*Data excerpts*
-*-

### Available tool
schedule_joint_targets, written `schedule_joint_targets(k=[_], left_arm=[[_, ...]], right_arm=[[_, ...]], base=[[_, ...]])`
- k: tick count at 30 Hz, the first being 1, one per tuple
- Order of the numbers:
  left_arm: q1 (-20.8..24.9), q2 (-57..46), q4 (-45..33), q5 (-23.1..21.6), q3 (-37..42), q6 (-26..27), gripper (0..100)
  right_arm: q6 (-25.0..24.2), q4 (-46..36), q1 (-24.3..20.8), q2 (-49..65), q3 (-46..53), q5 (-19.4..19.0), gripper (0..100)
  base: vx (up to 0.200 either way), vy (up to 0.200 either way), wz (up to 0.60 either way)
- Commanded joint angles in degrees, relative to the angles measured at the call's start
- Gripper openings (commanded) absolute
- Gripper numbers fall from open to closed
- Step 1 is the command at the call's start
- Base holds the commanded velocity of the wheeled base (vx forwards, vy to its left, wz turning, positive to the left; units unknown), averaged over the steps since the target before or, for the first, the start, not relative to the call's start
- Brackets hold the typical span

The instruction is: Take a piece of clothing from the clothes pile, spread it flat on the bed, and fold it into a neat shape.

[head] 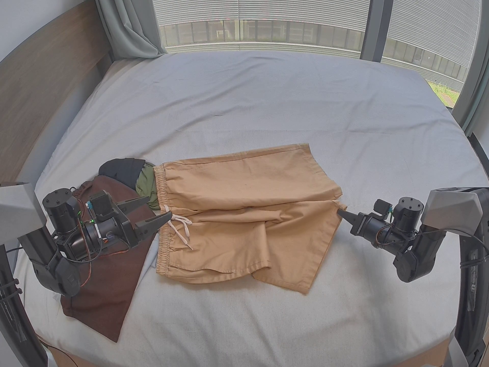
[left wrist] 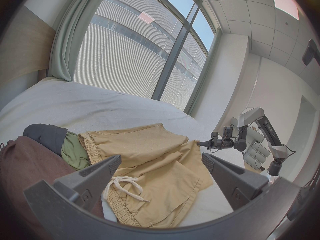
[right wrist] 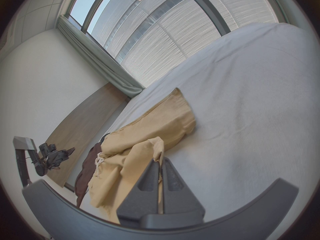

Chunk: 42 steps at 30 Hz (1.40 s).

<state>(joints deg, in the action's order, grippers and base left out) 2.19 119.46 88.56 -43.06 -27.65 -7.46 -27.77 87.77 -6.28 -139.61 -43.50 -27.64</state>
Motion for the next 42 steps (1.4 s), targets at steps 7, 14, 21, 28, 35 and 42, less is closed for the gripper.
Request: schedule_joint_targets(k=[7,14,21,28,35,42], left_arm=[[0.1,0.2,0.0,0.0,0.0,-0.4,100],[0.1,0.1,0.0,0.0,0.0,-0.5,100],[0.1,0.2,0.0,0.0,-0.1,-0.5,100],[0.0,0.2,0.0,0.0,0.0,-0.4,100],[0.1,0.2,0.0,-0.1,0.0,-0.4,100],[0.0,0.7,0.0,-0.1,-0.1,-0.4,100]], right_arm=[[-0.2,0.5,0.0,-4.4,-7.0,2.7,0],[-0.1,0.6,-1.0,-6.4,-9.1,4.7,0],[0.0,0.6,-1.0,-6.4,-9.3,4.7,0],[1.3,0.6,-2.1,-3.8,-5.9,4.5,100],[2.9,0.5,-2.7,1.4,3.9,1.3,100],[6.1,0.4,-3.3,1.4,9.5,-1.0,100]], base=[[0.0,0.0,0.0],[0.0,0.0,0.0],[0.0,0.0,0.0],[0.0,0.0,0.0],[0.0,0.0,0.0],[0.0,0.0,0.0]])
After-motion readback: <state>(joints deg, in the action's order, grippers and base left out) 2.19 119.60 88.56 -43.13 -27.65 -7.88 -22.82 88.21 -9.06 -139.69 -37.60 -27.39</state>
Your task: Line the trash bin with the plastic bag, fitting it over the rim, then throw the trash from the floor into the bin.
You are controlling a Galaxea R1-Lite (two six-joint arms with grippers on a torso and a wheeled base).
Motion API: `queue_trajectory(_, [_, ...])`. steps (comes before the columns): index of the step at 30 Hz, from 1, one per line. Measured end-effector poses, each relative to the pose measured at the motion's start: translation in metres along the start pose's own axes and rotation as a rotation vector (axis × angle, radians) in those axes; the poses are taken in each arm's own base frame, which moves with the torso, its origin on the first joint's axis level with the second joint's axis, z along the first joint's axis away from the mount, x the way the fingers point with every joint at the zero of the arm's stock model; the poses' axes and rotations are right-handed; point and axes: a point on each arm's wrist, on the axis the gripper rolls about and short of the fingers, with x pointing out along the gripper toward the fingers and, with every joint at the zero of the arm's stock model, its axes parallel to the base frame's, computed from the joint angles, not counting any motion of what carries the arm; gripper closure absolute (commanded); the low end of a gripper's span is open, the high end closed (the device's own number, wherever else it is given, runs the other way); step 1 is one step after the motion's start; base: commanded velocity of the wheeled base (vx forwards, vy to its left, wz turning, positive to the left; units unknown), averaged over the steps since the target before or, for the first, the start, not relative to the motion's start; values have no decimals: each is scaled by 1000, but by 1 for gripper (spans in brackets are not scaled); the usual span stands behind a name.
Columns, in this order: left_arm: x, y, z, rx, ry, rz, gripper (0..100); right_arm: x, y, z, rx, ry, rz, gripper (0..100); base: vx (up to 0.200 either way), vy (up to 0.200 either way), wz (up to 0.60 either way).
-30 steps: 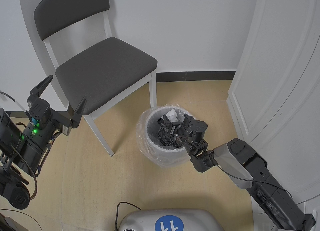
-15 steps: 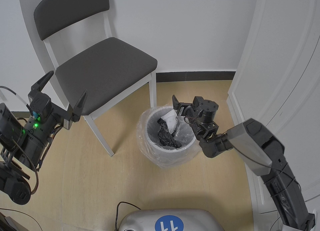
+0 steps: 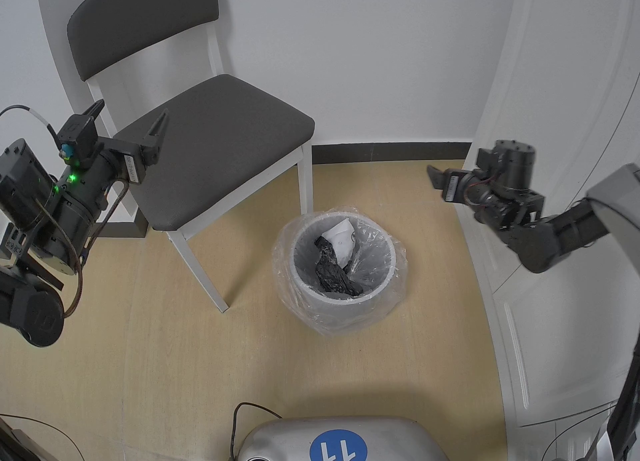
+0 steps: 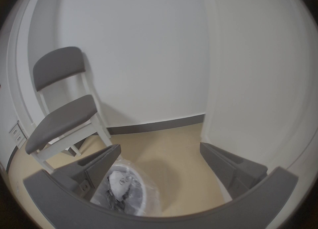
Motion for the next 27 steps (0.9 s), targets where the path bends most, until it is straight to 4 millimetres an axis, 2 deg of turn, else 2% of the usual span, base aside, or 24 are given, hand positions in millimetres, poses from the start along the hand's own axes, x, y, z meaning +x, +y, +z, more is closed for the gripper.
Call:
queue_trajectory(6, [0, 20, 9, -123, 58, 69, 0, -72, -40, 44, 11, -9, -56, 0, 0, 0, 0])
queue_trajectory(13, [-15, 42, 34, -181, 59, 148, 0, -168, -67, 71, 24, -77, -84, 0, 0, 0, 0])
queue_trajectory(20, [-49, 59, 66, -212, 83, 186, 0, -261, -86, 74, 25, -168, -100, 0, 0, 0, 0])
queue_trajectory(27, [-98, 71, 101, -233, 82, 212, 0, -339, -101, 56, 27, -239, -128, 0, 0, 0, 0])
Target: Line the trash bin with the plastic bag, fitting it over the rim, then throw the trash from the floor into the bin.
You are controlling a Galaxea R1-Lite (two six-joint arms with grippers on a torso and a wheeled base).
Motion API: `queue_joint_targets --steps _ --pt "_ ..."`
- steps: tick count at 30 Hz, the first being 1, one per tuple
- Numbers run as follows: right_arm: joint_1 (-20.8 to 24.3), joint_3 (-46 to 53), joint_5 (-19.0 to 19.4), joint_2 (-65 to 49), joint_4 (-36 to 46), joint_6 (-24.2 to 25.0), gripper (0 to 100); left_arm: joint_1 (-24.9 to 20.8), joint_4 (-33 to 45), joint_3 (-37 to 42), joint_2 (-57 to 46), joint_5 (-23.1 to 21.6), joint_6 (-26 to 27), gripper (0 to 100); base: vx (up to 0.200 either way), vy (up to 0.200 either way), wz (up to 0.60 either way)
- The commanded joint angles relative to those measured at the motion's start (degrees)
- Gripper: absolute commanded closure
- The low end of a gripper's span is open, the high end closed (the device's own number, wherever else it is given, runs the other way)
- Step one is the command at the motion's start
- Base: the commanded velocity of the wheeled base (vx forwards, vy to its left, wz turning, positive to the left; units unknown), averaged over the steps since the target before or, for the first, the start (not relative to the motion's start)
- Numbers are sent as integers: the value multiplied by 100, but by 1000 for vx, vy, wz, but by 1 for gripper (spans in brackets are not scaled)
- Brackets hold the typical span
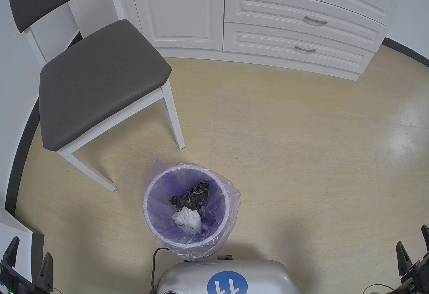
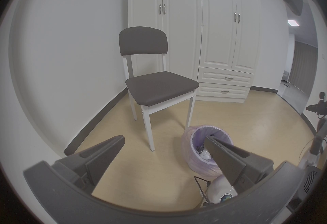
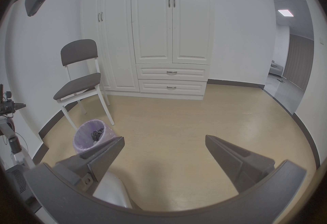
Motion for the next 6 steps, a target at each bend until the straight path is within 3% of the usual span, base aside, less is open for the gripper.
queue_joint_targets --steps 1,6 --pt "1 101 0 -88 1 -4 0 1 0 101 -93 11 -2 0 0 0 0" --pt "1 101 0 -88 1 -4 0 1 0 101 -93 2 -2 0 0 0 0"
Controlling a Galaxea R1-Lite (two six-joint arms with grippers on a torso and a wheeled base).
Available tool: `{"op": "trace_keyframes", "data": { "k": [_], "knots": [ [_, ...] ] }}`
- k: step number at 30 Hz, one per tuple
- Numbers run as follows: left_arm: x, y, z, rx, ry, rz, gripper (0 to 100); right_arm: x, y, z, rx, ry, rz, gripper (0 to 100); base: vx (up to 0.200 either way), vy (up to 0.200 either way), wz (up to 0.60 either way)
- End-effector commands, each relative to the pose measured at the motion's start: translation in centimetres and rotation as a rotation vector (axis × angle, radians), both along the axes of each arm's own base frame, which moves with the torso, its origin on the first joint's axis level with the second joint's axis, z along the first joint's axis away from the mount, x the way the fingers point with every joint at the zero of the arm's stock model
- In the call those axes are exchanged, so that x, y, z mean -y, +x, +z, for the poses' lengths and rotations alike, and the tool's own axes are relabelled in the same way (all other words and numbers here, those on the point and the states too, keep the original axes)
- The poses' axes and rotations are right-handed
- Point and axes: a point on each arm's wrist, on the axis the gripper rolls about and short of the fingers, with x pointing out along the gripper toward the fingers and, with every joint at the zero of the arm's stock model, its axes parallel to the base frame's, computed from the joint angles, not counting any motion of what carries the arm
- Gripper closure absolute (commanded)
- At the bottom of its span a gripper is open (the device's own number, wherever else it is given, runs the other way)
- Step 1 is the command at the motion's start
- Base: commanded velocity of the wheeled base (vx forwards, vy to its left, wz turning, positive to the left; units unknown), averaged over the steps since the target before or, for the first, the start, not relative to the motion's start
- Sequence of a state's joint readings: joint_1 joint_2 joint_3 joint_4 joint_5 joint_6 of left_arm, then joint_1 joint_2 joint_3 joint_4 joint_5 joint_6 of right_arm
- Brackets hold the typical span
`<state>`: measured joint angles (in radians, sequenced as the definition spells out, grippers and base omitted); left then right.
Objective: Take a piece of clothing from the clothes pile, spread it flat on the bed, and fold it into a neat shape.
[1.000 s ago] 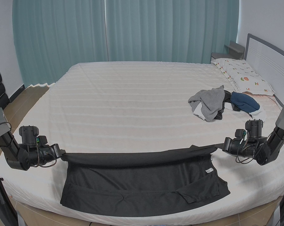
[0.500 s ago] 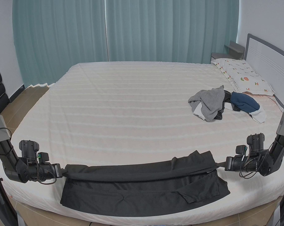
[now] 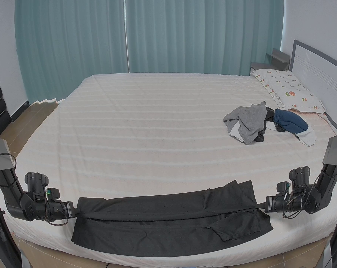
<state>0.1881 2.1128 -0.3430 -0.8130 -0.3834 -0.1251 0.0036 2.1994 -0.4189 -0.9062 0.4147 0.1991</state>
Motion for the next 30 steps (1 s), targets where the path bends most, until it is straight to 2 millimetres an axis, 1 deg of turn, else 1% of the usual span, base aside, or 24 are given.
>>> {"op": "trace_keyframes", "data": {
  "k": [1, 18, 19, 20, 21, 25, 29, 30],
  "knots": [
    [0.1, -0.1, -0.2, -0.011, -0.003, 0.0, 100, 0.0, 0.0, -0.5, -0.016, 0.001, 0.0, 100, 0.0, 0.0, 0.0],
    [0.6, -0.1, -0.8, -0.034, -0.007, -0.022, 100, -0.3, 0.4, -0.6, 0.001, 0.004, 0.007, 100, 0.0, 0.0, 0.0],
    [0.6, -0.1, -0.8, -0.036, -0.008, -0.022, 0, -0.3, 0.4, -0.7, 0.006, 0.004, 0.007, 100, 0.0, 0.0, 0.0],
    [0.6, -0.1, -0.9, -0.036, -0.008, -0.022, 0, -0.3, 0.4, -0.7, 0.011, 0.005, 0.006, 100, 0.0, 0.0, 0.0],
    [0.6, -0.1, -0.9, -0.036, -0.008, -0.022, 0, -0.3, 0.5, -0.8, 0.018, 0.006, 0.005, 0, 0.0, 0.0, 0.0],
    [0.6, -0.1, -0.8, -0.034, -0.007, -0.022, 0, -0.3, 0.6, -0.9, 0.041, 0.008, 0.001, 0, 0.0, 0.0, 0.0],
    [0.6, -0.1, -0.6, -0.028, -0.006, -0.021, 0, 0.0, 0.8, -0.3, 0.066, 0.014, -0.017, 0, 0.0, 0.0, 0.0],
    [0.5, -0.1, -0.6, -0.026, -0.007, -0.018, 0, 0.1, 0.9, 0.1, 0.078, 0.021, -0.025, 0, 0.0, 0.0, 0.0]
  ]
}}
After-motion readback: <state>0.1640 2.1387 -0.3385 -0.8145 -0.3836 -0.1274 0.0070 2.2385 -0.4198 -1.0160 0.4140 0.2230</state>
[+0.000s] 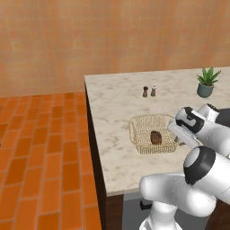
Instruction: Open the cabinet, pick up the bread from the cabinet and place it in the basket. Then move the basket to the dining counter.
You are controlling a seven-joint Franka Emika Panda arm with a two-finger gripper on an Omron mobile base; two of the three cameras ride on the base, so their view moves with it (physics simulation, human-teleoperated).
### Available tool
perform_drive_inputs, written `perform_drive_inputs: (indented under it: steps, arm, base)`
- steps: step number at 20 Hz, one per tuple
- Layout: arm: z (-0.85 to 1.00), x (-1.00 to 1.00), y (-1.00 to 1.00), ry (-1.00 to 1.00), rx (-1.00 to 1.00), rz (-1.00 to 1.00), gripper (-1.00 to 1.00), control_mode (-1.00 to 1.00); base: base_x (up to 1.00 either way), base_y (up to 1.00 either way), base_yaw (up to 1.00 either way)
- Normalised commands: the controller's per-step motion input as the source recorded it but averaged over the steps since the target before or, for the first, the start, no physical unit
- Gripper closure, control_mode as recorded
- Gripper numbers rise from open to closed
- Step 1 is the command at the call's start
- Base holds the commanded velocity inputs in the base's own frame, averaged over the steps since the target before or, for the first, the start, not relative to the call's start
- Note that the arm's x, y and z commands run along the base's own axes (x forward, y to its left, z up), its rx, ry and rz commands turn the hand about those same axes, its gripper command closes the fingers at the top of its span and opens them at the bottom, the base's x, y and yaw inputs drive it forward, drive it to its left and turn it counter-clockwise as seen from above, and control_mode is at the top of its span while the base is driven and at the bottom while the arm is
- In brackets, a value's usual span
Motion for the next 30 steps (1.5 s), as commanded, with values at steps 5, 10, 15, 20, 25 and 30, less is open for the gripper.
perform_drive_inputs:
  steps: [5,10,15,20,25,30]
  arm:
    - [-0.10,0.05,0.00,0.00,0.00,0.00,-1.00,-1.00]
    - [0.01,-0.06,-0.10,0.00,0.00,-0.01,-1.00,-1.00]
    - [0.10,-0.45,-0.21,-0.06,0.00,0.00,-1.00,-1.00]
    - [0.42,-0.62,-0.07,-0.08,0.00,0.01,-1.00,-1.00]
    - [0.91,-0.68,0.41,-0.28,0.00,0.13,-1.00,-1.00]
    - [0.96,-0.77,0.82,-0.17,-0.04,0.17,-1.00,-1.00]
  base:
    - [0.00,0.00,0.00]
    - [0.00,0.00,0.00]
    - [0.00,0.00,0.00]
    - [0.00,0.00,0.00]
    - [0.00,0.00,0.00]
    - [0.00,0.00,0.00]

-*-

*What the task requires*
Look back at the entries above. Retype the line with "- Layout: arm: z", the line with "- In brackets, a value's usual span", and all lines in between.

*Result of this exercise*
- Layout: arm: z (-0.85 to 1.00), x (-1.00 to 1.00), y (-1.00 to 1.00), ry (-1.00 to 1.00), rx (-1.00 to 1.00), rz (-1.00 to 1.00), gripper (-1.00 to 1.00), control_mode (-1.00 to 1.00); base: base_x (up to 1.00 either way), base_y (up to 1.00 either way), base_yaw (up to 1.00 either way)
- Normalised commands: the controller's per-step motion input as the source recorded it but averaged over the steps since the target before or, for the first, the start, no physical unit
- Gripper closure, control_mode as recorded
- Gripper numbers rise from open to closed
- Step 1 is the command at the call's start
- Base holds the commanded velocity inputs in the base's own frame, averaged over the steps since the target before or, for the first, the start, not relative to the call's start
- Note that the arm's x, y and z commands run along the base's own axes (x forward, y to its left, z up), its rx, ry and rz commands turn the hand about those same axes, its gripper command closes the fingers at the top of its span and opens them at the bottom, the base's x, y and yaw inputs drive it forward, drive it to its left and turn it counter-clockwise as seen from above, and control_mode is at the top of its span while the base is driven and at the bottom while the arm is
- In brackets, a value's usual span

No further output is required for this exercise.